When faced with the option of acquiring nuclear technology, states have rarely refused. Since the splitting of the atom and the deployment of atomic weapons in war, the acquisition of a nuclear capacity has been a dream. Those who did acquire it, in turn, tried to restrict others from joining what has become, over the years, an exclusive club.
Members of this club engage in elaborate ceremonial claims that their nuclear weapons inventory will eventually be emptied. Non-nuclear weapons states allied to such powers go along with appearances, taking comfort that nuclear weapons states will offer them an umbrella of security.
This hypocrisy underlines such arrangements as the Treaty on the Non-Proliferation of Nuclear Weapons (NPT).
Central to the document is the discouragement of non-nuclear weapons states from weaponising nuclear technology, as long as members of the nuclear club pursue “good-faith” disarmament negotiations. While it is true to say that the NPT probably prevented a speedier, less infectious spread of the nuclear virus, it remains a constipated regime of imperfections that has only delayed proliferation.
Most tellingly of all, most non-nuclear weapon states have complied with their undertakings whereas nuclear weapons states have not: they have disregarded serious multilateral nuclear disarmament. Nor do they have an incentive to alter current arrangements, given that any changes to the NPT can only take place with the unanimous support of the three treaty depositaries: Russia, Britain and the United States.
The NPT supporters pour scorn on alternative approaches to nuclear weapons, such as the Treaty on the Prohibition of Nuclear Weapons (TPNW), which held its first meeting of state parties in Vienna from June 21–23.
While the Anthony Albanese government sent Susan Templeman MP to the meeting as an observer, Canberra has remained consistently opposed to the TPNW as a threat to the accepted disarmament and NPT framework. Dated and spurious concepts, such as extended nuclear deterrence and the interoperability of Australian and US military systems, tend to be common justifications.
The AUKUS security partnership, announced last September by Australia, the United States and Britain, has muddied the pool of non-proliferation.
A central component of the agreement is a promise to share nuclear propulsion technology with Australia, thereby enabling it to acquire eight nuclear submarines, to supposedly be built in Adelaide.
While much of this is wishful thinking — Australia has no expertise in the field and will have to rely on expertise from the other two — the glaring problem with AUKUS is what it does to non-proliferation arrangements.
While former Prime Minister Scott Morrison said the agreement would comply with Australia’s own non-proliferation commitments, such confidence is misplaced.
For one thing, Article III of the NPT exempts naval reactors from nuclear safeguards, which threatens a pillar of the non-proliferation regime — limiting the production and use of highly enriched uranium (HEU) which can be used, in turn, to make nuclear weapons.
Non-proliferation experts have not been enthusiastic with the promised new Royal Australian Navy submarines.
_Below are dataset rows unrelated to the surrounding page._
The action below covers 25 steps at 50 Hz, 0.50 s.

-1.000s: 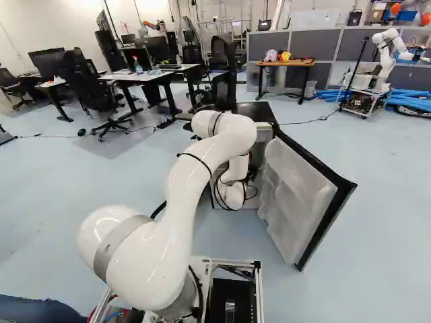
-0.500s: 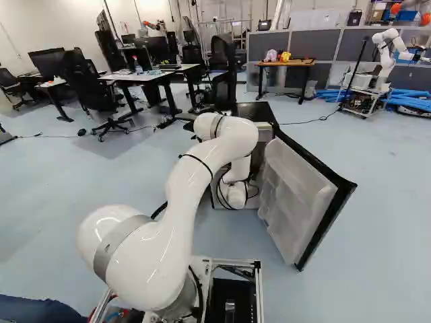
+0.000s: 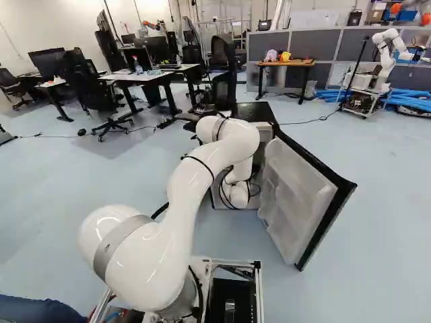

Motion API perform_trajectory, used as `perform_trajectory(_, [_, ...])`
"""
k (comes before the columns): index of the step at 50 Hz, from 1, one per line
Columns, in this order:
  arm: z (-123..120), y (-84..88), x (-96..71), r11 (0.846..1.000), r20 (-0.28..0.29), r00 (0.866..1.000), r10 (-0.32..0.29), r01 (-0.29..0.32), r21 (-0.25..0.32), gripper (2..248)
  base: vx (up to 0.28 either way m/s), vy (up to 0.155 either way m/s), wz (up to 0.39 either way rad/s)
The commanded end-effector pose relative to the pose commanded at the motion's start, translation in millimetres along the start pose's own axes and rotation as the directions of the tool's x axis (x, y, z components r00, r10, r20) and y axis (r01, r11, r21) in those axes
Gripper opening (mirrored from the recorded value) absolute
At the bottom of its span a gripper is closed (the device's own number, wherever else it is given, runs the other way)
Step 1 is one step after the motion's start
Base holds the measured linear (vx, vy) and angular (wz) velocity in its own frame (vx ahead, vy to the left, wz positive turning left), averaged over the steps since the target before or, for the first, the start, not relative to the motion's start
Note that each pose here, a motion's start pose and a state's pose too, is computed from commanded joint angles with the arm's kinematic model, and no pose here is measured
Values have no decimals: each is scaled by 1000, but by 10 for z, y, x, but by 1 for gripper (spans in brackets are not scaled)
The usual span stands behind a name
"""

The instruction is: Grab a drink from the fridge

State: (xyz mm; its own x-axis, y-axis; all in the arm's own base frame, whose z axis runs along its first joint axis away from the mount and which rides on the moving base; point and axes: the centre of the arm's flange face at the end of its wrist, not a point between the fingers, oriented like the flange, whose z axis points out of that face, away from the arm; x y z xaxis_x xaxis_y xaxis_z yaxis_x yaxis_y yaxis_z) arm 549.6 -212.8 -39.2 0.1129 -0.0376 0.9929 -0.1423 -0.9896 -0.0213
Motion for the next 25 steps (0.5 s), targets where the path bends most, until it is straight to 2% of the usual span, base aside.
perform_trajectory(25, [150, 69, -61, 999, -21, 1000, -10, 11, 35, 160, 0, 0, 0])
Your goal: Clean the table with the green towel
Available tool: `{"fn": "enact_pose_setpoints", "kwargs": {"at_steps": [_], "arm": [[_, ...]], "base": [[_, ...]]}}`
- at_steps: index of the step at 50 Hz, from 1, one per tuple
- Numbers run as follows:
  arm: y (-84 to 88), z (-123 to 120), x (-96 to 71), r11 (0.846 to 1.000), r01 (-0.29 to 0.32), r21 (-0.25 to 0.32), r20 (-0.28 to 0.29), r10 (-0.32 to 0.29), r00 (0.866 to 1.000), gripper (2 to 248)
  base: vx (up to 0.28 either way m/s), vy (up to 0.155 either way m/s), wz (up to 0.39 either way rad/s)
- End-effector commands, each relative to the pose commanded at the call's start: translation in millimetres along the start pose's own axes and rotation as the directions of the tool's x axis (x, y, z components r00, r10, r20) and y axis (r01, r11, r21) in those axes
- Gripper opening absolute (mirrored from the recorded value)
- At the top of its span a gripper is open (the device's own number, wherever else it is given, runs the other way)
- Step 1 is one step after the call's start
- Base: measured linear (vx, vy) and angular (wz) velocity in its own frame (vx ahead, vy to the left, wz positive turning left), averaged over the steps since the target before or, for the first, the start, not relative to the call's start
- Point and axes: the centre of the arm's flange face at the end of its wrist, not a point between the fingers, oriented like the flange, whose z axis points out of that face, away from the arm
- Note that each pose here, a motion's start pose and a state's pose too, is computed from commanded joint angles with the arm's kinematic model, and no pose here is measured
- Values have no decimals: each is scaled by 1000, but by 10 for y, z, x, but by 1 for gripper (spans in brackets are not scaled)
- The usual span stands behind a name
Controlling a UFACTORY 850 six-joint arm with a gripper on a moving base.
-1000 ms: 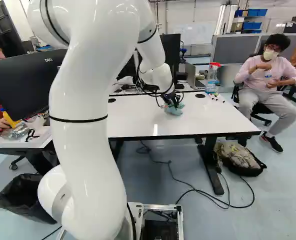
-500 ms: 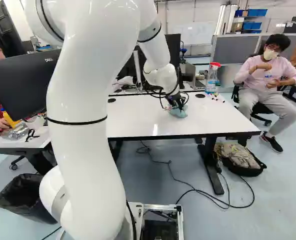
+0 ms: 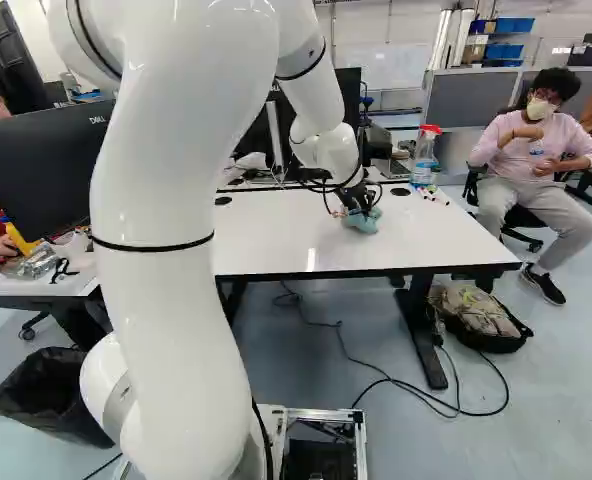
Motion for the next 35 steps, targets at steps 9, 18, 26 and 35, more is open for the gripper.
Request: {"fn": "enact_pose_setpoints", "kwargs": {"at_steps": [9,18,26,35], "arm": [[1,-126,-7,1000,0,0,17,0,1000,59],[-6,-280,-61,1000,1,1,53,-1,999,59],[-16,-430,-133,1000,2,2,95,-3,995,59],[-22,-606,-222,1000,3,2,144,-4,990,59]], "base": [[0,0,0],[0,0,0],[0,0,0],[0,0,0]]}}
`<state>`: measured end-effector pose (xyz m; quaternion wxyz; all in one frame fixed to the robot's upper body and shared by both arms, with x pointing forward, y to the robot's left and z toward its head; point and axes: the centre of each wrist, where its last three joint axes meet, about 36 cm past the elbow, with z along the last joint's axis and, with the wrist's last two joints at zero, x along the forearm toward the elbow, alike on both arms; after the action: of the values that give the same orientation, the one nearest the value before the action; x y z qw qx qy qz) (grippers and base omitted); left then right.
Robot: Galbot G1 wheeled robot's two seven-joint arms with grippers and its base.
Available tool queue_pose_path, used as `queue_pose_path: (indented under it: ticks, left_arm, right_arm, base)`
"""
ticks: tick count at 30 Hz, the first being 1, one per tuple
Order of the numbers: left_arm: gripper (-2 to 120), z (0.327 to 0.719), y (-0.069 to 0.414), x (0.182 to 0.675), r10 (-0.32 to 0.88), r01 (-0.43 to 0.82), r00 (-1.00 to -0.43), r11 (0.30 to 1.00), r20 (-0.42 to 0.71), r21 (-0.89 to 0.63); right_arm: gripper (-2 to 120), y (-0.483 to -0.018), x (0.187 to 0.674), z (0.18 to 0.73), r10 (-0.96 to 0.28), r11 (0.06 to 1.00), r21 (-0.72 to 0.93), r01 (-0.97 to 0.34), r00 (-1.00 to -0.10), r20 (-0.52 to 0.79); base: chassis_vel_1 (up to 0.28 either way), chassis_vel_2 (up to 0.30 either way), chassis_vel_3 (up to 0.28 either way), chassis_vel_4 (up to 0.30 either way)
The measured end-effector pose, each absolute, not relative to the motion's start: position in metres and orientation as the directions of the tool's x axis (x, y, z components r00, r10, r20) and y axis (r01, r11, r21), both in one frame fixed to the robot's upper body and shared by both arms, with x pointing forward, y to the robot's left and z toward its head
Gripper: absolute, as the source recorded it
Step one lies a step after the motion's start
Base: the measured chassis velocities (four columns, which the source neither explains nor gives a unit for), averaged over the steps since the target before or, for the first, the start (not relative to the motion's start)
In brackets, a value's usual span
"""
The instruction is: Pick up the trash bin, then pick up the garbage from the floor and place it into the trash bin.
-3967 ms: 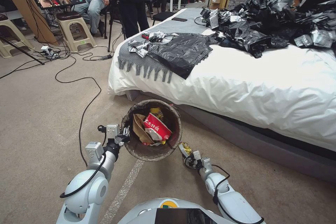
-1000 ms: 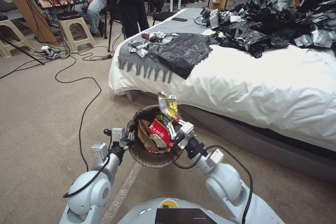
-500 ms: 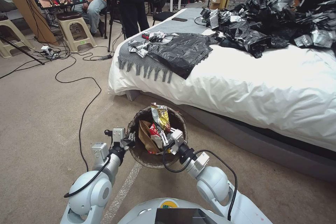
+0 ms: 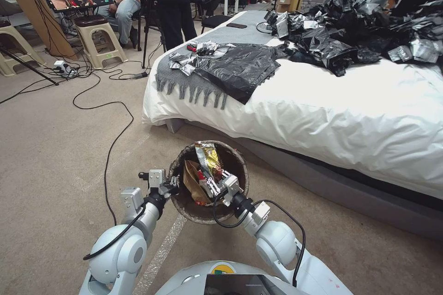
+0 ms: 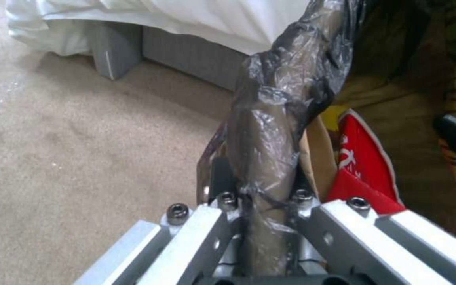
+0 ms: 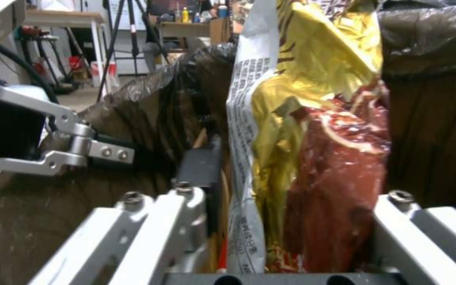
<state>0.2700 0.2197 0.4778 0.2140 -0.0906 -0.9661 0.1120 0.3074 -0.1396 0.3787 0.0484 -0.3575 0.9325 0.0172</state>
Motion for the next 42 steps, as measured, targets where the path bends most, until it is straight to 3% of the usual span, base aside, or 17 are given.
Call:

Daryl G Kimball, director of the Arms Control Association, noted the salient difference between deepening defence cooperation with allies on the one hand and proliferating “sensitive HEU nuclear propulsion tech in contravention of US and global nonpro[liferation] principles”.
Hans Kristensen, director of the Nuclear Information Project at the Federation of American Scientists, greeted AUKUS with gloom when it was announced. Its provisions on nuclear technology would “further intensify the arms race in the region and the dynamics that fuel military competition”.
The International Atomic Energy Agency’s (IAEA) Director General Rafael Mariano Grossi is visiting Australia to discuss safeguards of nuclear material used for naval propulsion.
This is nothing short of problematic, given that IAEA inspectors are unable to inspect such material for extended periods of time when the vessel is at sea. Grossi described this process as “quite complex”, although he wants Australia to commit to non-proliferation alongside the acquisition of nuclear technology.
“There is a period of 18 months which was given by the three partners — the United States, United Kingdom and Australia — to define how the project is going to be implemented but, already we have started this interaction, this joint work of technical levels so that we can reconcile both things.”
Prior to Grossi’s visit, Foreign Minister Penny Wong reiterated Australia’s “longstanding” support of the “IAEA’s mission to harness the peaceful use of nuclear technology in areas like medicine, industrial processes and environmental monitoring, as well as upholding the international nuclear non-proliferation regime”.
The world Wong described is distinctly pre-AUKUS. Despite promises of “open and transparent engagement with the IAEA on nuclear safeguards”, the whinnying horse of proliferation has bolted from the stable. Assurances to avoid the future development of nuclear weapons capability in Australia or a national nuclear fuel cycle also ring hollow.
The precedent of permitting Australia to be the only non-nuclear weapons state with HEU-propelled technology is also seismic on another level.
There will be nothing stopping China and Russia doing what the United States and Britain promise to do: proliferate naval reactor technology and long-range missiles with a nuclear capability.